Everything in the listing below from the line containing "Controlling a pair" through the line containing "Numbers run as" must be repeated exactly; the remaining lines are not wanted.

SOURCE MATERIAL =
--- --- ---

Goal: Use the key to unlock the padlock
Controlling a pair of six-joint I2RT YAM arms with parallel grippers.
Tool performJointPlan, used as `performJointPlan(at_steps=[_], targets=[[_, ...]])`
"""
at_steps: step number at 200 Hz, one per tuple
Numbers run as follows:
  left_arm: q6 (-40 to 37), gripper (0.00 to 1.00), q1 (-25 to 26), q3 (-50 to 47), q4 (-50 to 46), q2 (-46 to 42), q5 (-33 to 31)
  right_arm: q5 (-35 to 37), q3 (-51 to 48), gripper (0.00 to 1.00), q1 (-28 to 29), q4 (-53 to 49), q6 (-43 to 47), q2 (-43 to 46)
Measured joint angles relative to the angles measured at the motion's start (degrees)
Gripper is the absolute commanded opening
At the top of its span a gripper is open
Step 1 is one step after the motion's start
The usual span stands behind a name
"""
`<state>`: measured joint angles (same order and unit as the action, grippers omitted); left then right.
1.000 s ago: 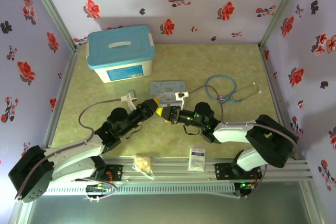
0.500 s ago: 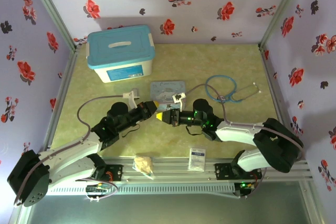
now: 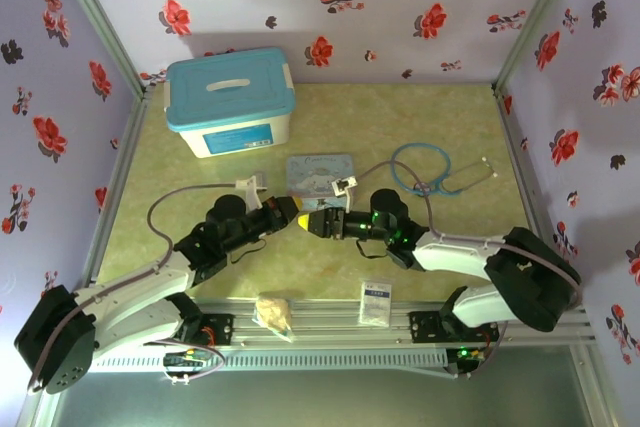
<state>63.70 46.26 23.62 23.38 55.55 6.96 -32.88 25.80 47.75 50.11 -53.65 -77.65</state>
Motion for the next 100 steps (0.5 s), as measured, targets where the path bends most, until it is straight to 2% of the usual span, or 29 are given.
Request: performJointPlan(at_steps=[53, 100], targets=[[2.8, 0.0, -0.04, -2.36, 10.23, -0.17, -5.01, 1.77, -1.42, 0.63, -0.13, 19.5, -8.11, -7.65], [4.17, 0.0, -0.31, -3.45, 18.62, 1.33, -7.26, 1.57, -1.09, 0.59, 0.42, 24.76, -10.93, -10.78]])
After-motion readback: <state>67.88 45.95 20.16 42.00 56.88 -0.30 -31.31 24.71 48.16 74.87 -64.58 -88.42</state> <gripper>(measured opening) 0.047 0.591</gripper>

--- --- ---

WRITTEN ANSWER =
Controlling a pair of six-joint I2RT YAM arms with parallel grippers.
Tool performJointPlan, used as `performJointPlan(at_steps=[_], targets=[[_, ...]])`
"""
at_steps: step number at 200 Hz, one per tuple
Numbers run as follows:

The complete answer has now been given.